---- Dataset content
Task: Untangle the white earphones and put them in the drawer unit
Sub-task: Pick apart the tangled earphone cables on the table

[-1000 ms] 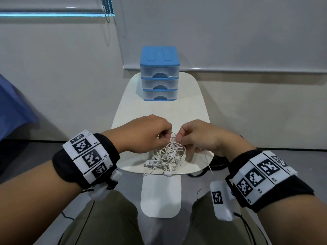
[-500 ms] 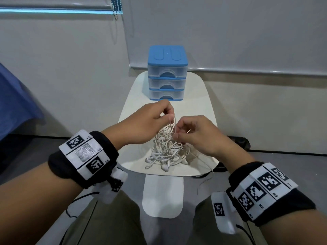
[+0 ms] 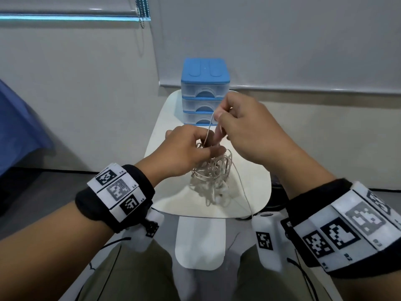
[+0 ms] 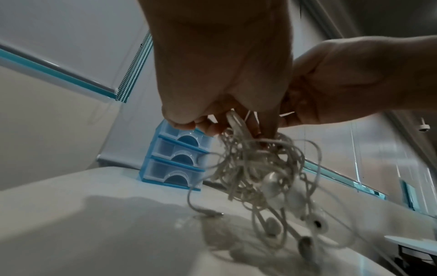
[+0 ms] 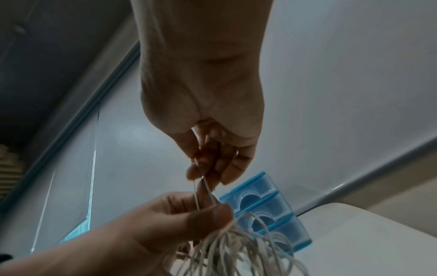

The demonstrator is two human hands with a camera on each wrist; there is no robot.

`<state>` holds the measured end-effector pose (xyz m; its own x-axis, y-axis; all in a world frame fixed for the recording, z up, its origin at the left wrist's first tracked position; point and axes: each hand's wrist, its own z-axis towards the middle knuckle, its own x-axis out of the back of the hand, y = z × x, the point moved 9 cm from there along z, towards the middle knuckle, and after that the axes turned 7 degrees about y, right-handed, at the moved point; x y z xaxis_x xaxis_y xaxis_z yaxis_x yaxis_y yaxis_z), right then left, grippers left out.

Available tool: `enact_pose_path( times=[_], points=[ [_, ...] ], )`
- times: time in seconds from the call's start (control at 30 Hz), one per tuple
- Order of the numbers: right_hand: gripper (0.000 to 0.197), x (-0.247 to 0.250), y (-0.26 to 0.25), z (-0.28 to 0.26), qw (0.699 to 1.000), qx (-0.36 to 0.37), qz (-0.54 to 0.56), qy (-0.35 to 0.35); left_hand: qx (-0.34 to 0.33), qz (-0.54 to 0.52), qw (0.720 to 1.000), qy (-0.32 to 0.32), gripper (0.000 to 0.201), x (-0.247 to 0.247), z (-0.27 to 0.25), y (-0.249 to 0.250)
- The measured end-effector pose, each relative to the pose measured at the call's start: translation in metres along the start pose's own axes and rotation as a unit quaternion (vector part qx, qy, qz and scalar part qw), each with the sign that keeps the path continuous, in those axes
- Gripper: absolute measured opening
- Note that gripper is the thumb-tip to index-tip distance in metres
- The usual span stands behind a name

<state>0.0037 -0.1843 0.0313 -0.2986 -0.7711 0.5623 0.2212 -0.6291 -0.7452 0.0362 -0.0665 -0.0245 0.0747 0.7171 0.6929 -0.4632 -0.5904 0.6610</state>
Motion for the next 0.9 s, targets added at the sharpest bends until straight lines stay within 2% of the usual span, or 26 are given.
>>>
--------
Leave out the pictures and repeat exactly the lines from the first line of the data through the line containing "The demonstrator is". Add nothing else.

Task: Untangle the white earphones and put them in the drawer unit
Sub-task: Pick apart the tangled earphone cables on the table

[-1000 ms] 
[-500 ms] 
[+0 ms] 
[+0 ms] 
[+0 ms] 

The demonstrator is two human hands with a camera on each wrist; there is no robot.

No further output will be produced for this exercise.